Książka wydana przez Jaguara trzyma wysoki poziom, do czego zdążyłem się już przyzwyczaić. Powieść Maite Caranza liczy sobie 379 stron, co przeciętnym nastolatkom powinno wystarczyć na kilkanaście miłych wieczorów pod kocykiem z kubkiem zielonej herbaty w ręku. W wydaniu nie dopatrzyłem się żadnych błędów, poza bodajże dwoma zagubionymi przecinkami. Wszystko tak, jak być powinno.
W krótkim podsumowaniu odpowiem na pytanie zadane w pierwszym akapicie. Owszem, "Lodowa Pustynia" z pewnością zamaże niepowodzenie pierwszej części i sprawi, że ci, którzy raz jeszcze zaufali autorce, nie będą zawiedzeni. Powiem więcej – książka gwarantuje dużo przyjemności i mile spędzonych chwil. Jeśli chcecie poznać fantastyczną historię, pełną przygód i niespodziewanych zwrotów akcji, zachęcam do przeczytania "Lodowej Pustyni".
Dziękujemy wydawnictwu Jaguar za dostarczenie egzemplarza recenzenckiego.
Komentarze
O zgrozo.
Mnie osobiście rozczarowałą swoista głupota bohaterów, czytelnik domyśla się wszystkiego, ba wie to na pewno i ma ochotę krzyczeć do bohaterów, a oni udają (są?) tępych.

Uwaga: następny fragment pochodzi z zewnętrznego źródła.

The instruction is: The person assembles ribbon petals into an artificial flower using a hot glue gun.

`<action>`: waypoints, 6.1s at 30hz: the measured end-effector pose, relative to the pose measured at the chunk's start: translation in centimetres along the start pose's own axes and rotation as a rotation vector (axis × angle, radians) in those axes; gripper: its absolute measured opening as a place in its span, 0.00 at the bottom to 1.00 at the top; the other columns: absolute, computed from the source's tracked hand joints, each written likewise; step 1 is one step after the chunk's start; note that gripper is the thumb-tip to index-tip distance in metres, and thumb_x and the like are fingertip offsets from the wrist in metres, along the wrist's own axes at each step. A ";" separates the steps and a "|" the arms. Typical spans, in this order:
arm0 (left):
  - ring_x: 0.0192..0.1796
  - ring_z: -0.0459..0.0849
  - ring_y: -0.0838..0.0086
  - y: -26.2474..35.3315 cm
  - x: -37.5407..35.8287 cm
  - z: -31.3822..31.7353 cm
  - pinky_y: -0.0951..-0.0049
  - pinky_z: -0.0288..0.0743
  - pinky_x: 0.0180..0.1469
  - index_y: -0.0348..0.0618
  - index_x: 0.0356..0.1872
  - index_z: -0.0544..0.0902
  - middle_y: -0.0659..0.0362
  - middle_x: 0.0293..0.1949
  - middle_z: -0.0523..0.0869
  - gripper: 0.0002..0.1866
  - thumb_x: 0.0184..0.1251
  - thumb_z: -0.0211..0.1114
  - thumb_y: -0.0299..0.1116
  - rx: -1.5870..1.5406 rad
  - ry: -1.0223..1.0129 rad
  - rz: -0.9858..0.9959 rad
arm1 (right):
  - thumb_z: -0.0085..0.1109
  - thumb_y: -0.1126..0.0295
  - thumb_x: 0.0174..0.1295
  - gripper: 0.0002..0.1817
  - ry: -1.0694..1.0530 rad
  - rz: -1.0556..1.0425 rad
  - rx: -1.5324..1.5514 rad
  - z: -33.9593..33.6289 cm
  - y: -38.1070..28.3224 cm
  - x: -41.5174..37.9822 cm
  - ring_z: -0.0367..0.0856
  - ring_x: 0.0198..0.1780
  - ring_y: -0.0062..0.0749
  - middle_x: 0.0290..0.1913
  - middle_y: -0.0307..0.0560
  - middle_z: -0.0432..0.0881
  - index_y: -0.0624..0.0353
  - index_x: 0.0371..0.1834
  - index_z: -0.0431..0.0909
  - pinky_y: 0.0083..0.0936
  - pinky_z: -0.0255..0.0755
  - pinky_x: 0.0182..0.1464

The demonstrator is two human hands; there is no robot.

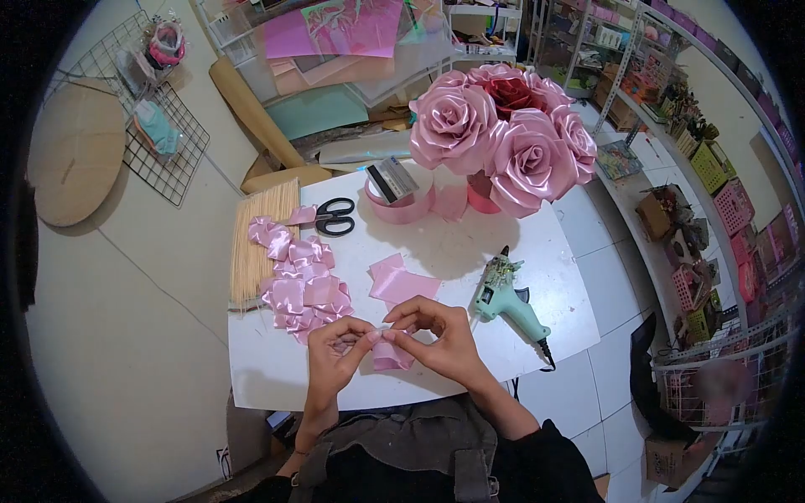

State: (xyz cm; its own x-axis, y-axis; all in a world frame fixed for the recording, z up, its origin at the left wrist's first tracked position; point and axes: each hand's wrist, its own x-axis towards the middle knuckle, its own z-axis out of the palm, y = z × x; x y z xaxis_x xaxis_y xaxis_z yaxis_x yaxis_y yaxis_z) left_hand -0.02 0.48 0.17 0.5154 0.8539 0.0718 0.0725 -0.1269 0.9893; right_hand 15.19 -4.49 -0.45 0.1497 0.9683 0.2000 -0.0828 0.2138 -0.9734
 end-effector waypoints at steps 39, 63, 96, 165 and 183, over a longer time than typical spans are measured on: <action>0.39 0.75 0.60 -3.8 6.6 2.2 0.67 0.69 0.40 0.34 0.38 0.72 0.50 0.36 0.76 0.16 0.47 0.62 0.30 0.934 0.204 0.138 | 0.54 0.80 0.35 0.26 0.423 0.210 -1.186 -7.9 0.3 -3.9 0.69 0.40 0.49 0.39 0.57 0.66 0.69 0.44 0.65 0.33 0.66 0.42; 0.35 0.77 0.77 0.1 2.8 2.8 0.81 0.74 0.39 0.34 0.30 0.71 0.51 0.33 0.77 0.13 0.43 0.64 0.15 -0.287 0.186 0.394 | 0.63 0.70 0.46 0.14 0.477 0.114 0.001 0.0 -1.7 -2.2 0.71 0.31 0.14 0.30 0.33 0.74 0.58 0.35 0.72 0.14 0.66 0.34; 0.41 0.76 0.77 3.1 2.5 -1.1 0.84 0.78 0.36 0.39 0.40 0.78 0.57 0.40 0.76 0.19 0.42 0.62 0.15 0.232 0.000 0.236 | 0.62 0.66 0.45 0.10 0.086 -0.114 -0.714 -2.1 -2.2 -2.9 0.72 0.20 0.33 0.19 0.44 0.72 0.61 0.26 0.76 0.25 0.66 0.22; 0.38 0.78 0.71 2.7 1.7 0.2 0.82 0.75 0.34 0.32 0.33 0.79 0.50 0.34 0.79 0.12 0.42 0.63 0.15 0.003 -0.202 0.407 | 0.59 0.73 0.49 0.10 -0.075 0.262 0.257 -1.8 -3.4 -1.5 0.72 0.34 0.17 0.30 0.38 0.76 0.66 0.34 0.75 0.14 0.66 0.39; 0.43 0.76 0.73 3.1 1.5 0.0 0.83 0.77 0.36 0.35 0.39 0.77 0.51 0.40 0.76 0.20 0.39 0.63 0.14 -0.007 -0.243 0.271 | 0.59 0.76 0.48 0.06 0.082 0.204 0.183 -0.9 -4.1 -1.5 0.73 0.31 0.19 0.27 0.41 0.77 0.67 0.29 0.77 0.16 0.67 0.37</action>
State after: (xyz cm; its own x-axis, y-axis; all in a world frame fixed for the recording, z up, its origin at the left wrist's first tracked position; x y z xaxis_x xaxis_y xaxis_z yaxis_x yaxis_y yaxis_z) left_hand 0.99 1.40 3.36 0.7030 0.6447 0.3004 -0.1001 -0.3284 0.9392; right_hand 16.22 -6.93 3.13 0.1897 0.9817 -0.0153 -0.2947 0.0421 -0.9547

Również akcja z Baalat osobiście mnie rozczarowała, motyw, kiedy Ingrid (?) Mówi, by nie wypowiadać jej imienia i nazywać ją Ciemną Damą - podczas całej lektury może przewinęło się to sformułowanie ze trzy razy. Taaa... Dbajmy, by nie wzrosła w siłę.
Naiwność tej lektury też jest odrobinę rozczarowująca. Podła Odish nagle sprzymierza się z Selene tylko dlatego, że ta ma dziecko, staje się miła i ratuje jej tyłek niemal za każdym razem.
brakowało mi tutaj pewnego realizmu chociaż w tych postawach ludzkich.